[Start of Attachment]
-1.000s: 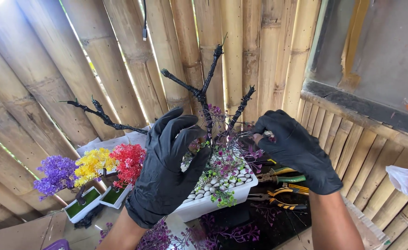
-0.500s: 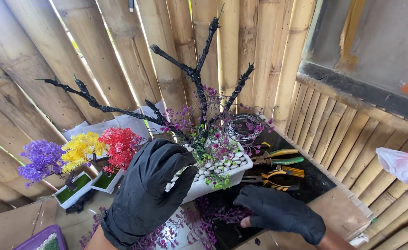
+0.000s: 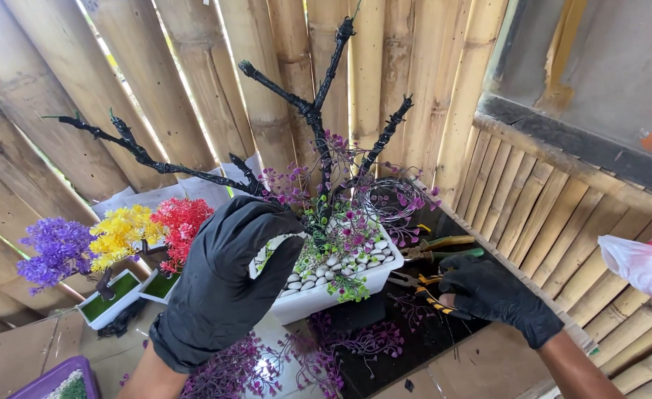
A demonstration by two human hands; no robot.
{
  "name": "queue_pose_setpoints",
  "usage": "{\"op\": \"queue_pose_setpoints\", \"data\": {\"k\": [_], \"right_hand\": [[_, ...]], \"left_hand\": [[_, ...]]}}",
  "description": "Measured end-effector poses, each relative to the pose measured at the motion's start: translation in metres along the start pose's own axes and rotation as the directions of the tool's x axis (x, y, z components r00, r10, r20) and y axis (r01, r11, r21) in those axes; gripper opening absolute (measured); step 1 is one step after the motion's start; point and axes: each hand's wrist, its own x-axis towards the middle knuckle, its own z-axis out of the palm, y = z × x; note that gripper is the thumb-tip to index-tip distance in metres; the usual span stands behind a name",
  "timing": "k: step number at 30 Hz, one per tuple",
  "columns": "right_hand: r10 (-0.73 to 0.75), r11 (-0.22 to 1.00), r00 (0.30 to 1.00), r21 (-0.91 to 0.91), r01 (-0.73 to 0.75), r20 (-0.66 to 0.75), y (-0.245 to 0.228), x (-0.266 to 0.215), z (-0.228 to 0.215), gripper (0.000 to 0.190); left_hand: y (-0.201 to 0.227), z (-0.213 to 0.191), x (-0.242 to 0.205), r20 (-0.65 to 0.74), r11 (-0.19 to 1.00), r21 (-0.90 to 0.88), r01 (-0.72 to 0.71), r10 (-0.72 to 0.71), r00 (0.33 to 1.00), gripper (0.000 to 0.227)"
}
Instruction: The person arranges purple artificial foliage onto a black bonsai tree structure placed in a white rectangular pot filled with white stones. They use wire to secure the foliage to the branches and use pliers to cut the wire and adjust the placement of the leaves.
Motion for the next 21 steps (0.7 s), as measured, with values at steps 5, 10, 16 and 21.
{"op": "queue_pose_setpoints", "data": {"k": [5, 10, 16, 21], "right_hand": [[-0.208, 0.951, 0.959, -0.269, 0.153, -0.190, 0.020, 0.002, 0.039, 0.050], [-0.351, 0.919, 0.886, -0.294, 0.263, -0.303, 0.018, 0.011, 0.048, 0.024], [-0.223, 0.967, 0.868, 0.016, 0.256, -0.443, 0.004, 0.000, 0.035, 0.024], [-0.156, 0.951, 0.812, 0.137, 0.278, -0.562, -0.006, -0.028, 0.009, 0.025]], "left_hand": [[-0.011, 0.008, 0.012, -0.068, 0.995, -0.042, -0.086, 0.083, 0.994, 0.004], [-0.019, 0.012, 0.036, -0.082, 0.994, 0.012, -0.112, 0.112, 0.990, 0.009], [-0.038, 0.034, 0.076, -0.116, 0.970, 0.086, -0.228, 0.237, 0.965, 0.021], [-0.078, 0.083, 0.105, -0.109, 0.957, 0.157, -0.245, 0.264, 0.958, 0.051]]}}
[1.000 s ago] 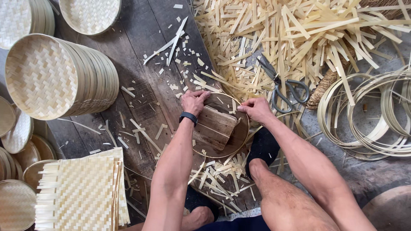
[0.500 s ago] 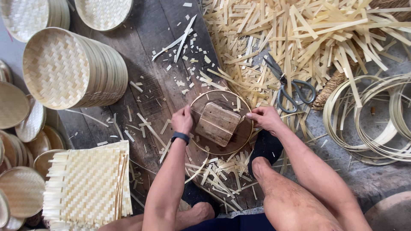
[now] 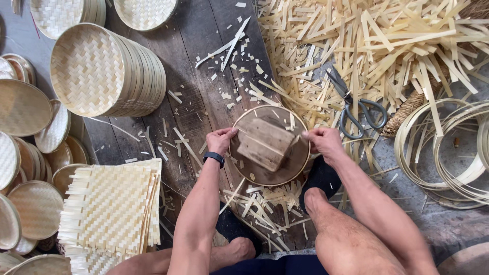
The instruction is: The person weaves thin bamboo strips into a circular basket base, fits a pre-made bamboo rim onto the woven material, and trims the excess strips with shears.
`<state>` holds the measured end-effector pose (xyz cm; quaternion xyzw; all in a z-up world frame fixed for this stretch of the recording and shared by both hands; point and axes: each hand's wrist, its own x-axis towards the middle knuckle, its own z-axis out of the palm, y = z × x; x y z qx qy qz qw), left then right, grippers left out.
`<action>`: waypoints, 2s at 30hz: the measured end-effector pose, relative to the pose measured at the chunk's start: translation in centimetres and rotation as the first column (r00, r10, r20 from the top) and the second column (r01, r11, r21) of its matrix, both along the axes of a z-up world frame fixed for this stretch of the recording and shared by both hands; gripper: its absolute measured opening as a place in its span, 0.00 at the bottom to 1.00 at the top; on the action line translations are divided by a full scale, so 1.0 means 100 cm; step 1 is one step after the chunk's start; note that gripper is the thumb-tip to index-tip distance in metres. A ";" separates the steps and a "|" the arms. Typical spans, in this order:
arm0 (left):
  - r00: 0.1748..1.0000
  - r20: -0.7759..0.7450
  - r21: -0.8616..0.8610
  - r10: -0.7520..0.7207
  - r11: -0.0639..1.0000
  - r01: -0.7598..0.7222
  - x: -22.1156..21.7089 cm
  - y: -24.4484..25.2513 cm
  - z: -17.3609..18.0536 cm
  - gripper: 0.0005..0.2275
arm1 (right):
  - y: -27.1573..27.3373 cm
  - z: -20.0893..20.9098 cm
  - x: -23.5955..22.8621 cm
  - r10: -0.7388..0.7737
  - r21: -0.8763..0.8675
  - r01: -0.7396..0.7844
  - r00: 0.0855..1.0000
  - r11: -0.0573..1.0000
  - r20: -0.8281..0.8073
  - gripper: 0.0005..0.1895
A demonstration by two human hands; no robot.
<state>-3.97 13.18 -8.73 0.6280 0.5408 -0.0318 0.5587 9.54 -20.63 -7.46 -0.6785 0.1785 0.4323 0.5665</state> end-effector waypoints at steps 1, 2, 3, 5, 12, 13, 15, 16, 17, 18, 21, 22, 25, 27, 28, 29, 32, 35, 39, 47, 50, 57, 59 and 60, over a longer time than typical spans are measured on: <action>0.986 0.054 -0.165 0.159 0.975 -0.148 -0.005 0.000 0.001 0.15 | -0.005 0.005 0.001 -0.024 0.147 0.031 0.999 0.989 -0.047 0.12; 0.945 0.077 -0.332 0.319 0.902 -0.277 -0.012 -0.001 0.000 0.16 | -0.013 0.009 0.002 -0.042 0.286 0.070 0.994 0.956 -0.103 0.12; 0.926 0.092 -0.428 0.366 0.854 -0.295 -0.027 -0.006 0.001 0.16 | -0.018 0.012 0.001 -0.052 0.415 0.116 0.985 0.902 -0.163 0.11; 0.908 0.121 -0.601 0.400 0.758 -0.254 -0.060 -0.031 0.001 0.14 | -0.009 0.011 -0.014 0.013 0.343 0.038 0.989 0.939 -0.146 0.11; 0.925 0.050 -0.559 0.377 0.778 -0.287 -0.085 -0.081 -0.028 0.10 | 0.003 -0.010 -0.036 0.131 0.036 -0.129 0.990 0.991 -0.045 0.10; 0.927 0.039 -0.546 0.374 0.784 -0.294 -0.086 -0.082 -0.027 0.10 | 0.003 -0.011 -0.038 0.117 0.037 -0.115 0.992 0.993 -0.048 0.10; 0.932 0.026 -0.521 0.362 0.800 -0.296 -0.082 -0.081 -0.024 0.10 | 0.006 -0.012 -0.038 0.082 0.039 -0.080 0.996 0.996 -0.046 0.10; 0.933 0.027 -0.504 0.359 0.811 -0.297 -0.081 -0.082 -0.022 0.11 | 0.005 -0.011 -0.038 0.073 0.051 -0.070 0.996 0.996 -0.058 0.10; 0.934 0.029 -0.486 0.356 0.822 -0.298 -0.081 -0.083 -0.021 0.11 | 0.005 -0.010 -0.039 0.065 0.064 -0.060 0.995 0.996 -0.071 0.09; 0.934 0.028 -0.468 0.356 0.830 -0.303 -0.082 -0.083 -0.020 0.11 | 0.004 -0.008 -0.041 0.059 0.075 -0.053 0.995 0.996 -0.085 0.09; 0.938 0.036 -0.453 0.344 0.843 -0.291 -0.083 -0.079 -0.023 0.13 | 0.007 -0.007 -0.044 0.063 0.044 -0.062 0.997 0.997 -0.033 0.10; 0.942 0.024 -0.442 0.334 0.849 -0.290 -0.083 -0.079 -0.024 0.12 | 0.009 -0.008 -0.046 0.062 0.025 -0.062 0.998 0.998 -0.024 0.10; 0.949 0.014 -0.428 0.316 0.859 -0.280 -0.082 -0.076 -0.021 0.12 | 0.013 -0.006 -0.047 0.059 -0.008 -0.060 0.998 0.998 -0.012 0.10; 0.946 0.044 -0.443 0.320 0.855 -0.269 -0.078 -0.075 -0.012 0.11 | 0.014 -0.001 -0.046 0.058 0.001 -0.058 0.998 0.998 -0.024 0.10; 0.969 0.029 -0.412 0.246 0.886 -0.212 -0.074 -0.069 -0.003 0.12 | 0.014 0.003 -0.042 0.182 -0.068 -0.180 0.983 0.981 0.015 0.14; 0.985 0.012 -0.381 0.171 0.912 -0.153 -0.071 -0.060 0.011 0.12 | 0.013 0.008 -0.035 0.304 -0.142 -0.295 0.952 0.945 0.046 0.17; 0.995 0.017 -0.192 -0.101 0.976 0.102 -0.052 -0.028 0.075 0.12 | 0.017 0.033 -0.019 0.431 -0.222 -0.371 0.819 0.901 0.379 0.53; 0.895 -0.153 0.110 -0.418 0.893 0.436 -0.015 -0.025 0.156 0.12 | 0.037 0.069 -0.008 0.404 -0.013 -0.433 0.828 0.901 0.389 0.77; 0.857 0.108 0.343 -0.504 0.828 0.444 0.012 -0.069 0.213 0.21 | 0.073 0.105 -0.010 0.349 0.108 -0.410 0.866 0.906 0.357 0.84; 0.748 0.544 0.427 -0.380 0.893 0.143 -0.003 -0.133 0.159 0.31 | 0.082 0.135 -0.017 -0.083 0.385 0.031 0.990 0.922 0.118 0.70; 0.664 0.610 0.524 -0.433 0.849 0.071 0.003 -0.134 0.148 0.29 | 0.079 0.146 -0.016 -0.076 0.429 0.011 0.988 0.903 0.135 0.62; 0.699 0.512 0.618 -0.499 0.779 0.104 0.008 -0.111 0.123 0.29 | 0.038 0.088 -0.014 -0.002 0.562 0.039 0.998 0.826 -0.066 0.44; 0.642 0.698 0.407 -0.315 0.914 0.007 0.007 -0.083 0.114 0.29 | 0.009 0.060 -0.014 -0.003 0.665 0.122 0.984 0.737 -0.178 0.39; 0.798 0.532 0.476 -0.285 0.880 -0.003 0.005 -0.064 0.112 0.28 | -0.003 0.050 -0.018 -0.012 0.689 0.174 0.972 0.704 -0.233 0.38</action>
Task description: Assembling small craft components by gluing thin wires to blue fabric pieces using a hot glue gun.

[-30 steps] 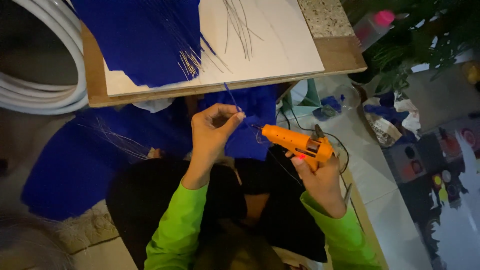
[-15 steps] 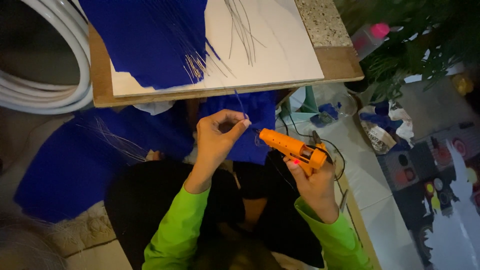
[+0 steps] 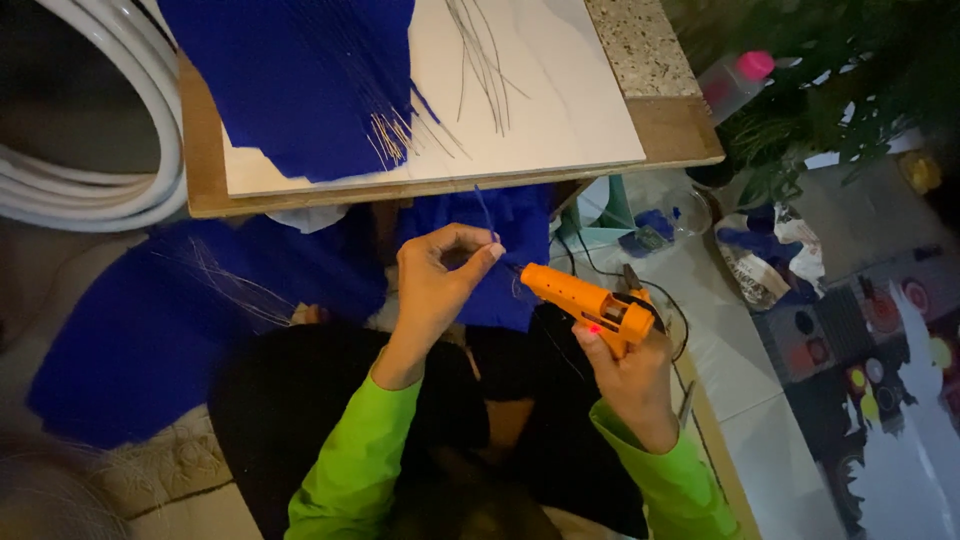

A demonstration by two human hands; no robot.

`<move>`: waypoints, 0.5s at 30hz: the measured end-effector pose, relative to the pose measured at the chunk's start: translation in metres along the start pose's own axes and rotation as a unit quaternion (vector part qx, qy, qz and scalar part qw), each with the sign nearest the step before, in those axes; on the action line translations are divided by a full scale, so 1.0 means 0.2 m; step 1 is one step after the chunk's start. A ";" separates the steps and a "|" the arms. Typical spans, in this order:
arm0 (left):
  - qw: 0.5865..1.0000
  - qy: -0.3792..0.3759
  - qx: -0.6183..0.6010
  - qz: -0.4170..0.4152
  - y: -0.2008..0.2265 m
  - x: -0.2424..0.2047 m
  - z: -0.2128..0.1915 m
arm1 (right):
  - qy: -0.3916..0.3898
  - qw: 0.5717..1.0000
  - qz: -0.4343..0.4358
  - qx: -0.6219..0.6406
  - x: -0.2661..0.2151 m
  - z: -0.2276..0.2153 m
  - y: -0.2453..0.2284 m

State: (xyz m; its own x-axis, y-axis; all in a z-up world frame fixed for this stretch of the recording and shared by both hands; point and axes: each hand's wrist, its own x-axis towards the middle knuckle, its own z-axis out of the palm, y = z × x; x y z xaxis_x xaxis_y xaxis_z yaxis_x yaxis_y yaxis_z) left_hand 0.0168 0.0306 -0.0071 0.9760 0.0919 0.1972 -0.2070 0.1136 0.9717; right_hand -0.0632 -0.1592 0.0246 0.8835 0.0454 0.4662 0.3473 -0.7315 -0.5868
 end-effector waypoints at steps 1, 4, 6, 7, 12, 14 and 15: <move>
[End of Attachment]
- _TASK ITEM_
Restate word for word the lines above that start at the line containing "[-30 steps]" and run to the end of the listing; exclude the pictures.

- _ANSWER BOX_
[-30 steps] 
[-15 steps] 
[+0 steps] 

A demonstration by two human hands; no robot.

`<move>`: waypoints, 0.5s at 30hz: the measured end-effector pose, relative to the pose measured at the chunk's start: translation in metres along the start pose's own axes and rotation as a unit quaternion (vector part qx, qy, qz and scalar part qw), each with the sign nearest the step before, in those axes; on the action line translations are divided by a full scale, so 1.0 means 0.2 m; step 1 is one step after the chunk's start. A ";" separates the steps and a "|" the arms. Typical spans, in this order:
arm0 (left):
  - qw: 0.5865..1.0000
  - qy: -0.3792..0.3759
  - qx: -0.6183..0.6010
  - qz: -0.4170..0.4152
  - y: -0.2008..0.2265 m
  - x: -0.2424..0.2047 m
  - z: -0.2128..0.1915 m
arm1 (right):
  - qy: -0.3916..0.3898
  - qw: 0.5717..1.0000
  - qz: -0.4343..0.4358
  - qx: -0.6219..0.6406
  - x: -0.2661..0.2151 m
  - z: -0.2276..0.2153 m
  - y: -0.2453..0.2284 m

State: (xyz m; its own x-axis, y-axis; all in a z-up world frame fixed for this stretch of the recording and shared by both hands; point and axes: each hand's wrist, its own x-axis towards the middle knuckle, its own z-axis out of the palm, y = z × x; x y z xaxis_x xaxis_y xaxis_z yaxis_x yaxis_y yaxis_z) left_hand 0.0168 0.0306 -0.0071 0.9760 0.0919 0.1972 -0.2070 0.1136 0.9717; right_hand -0.0632 -0.1592 0.0246 0.8835 0.0454 0.4662 0.3473 -0.7315 -0.5868
 end-effector waypoints at steps 1, 4, 6, 7, 12, 14 and 15: <move>

The output contains nothing more.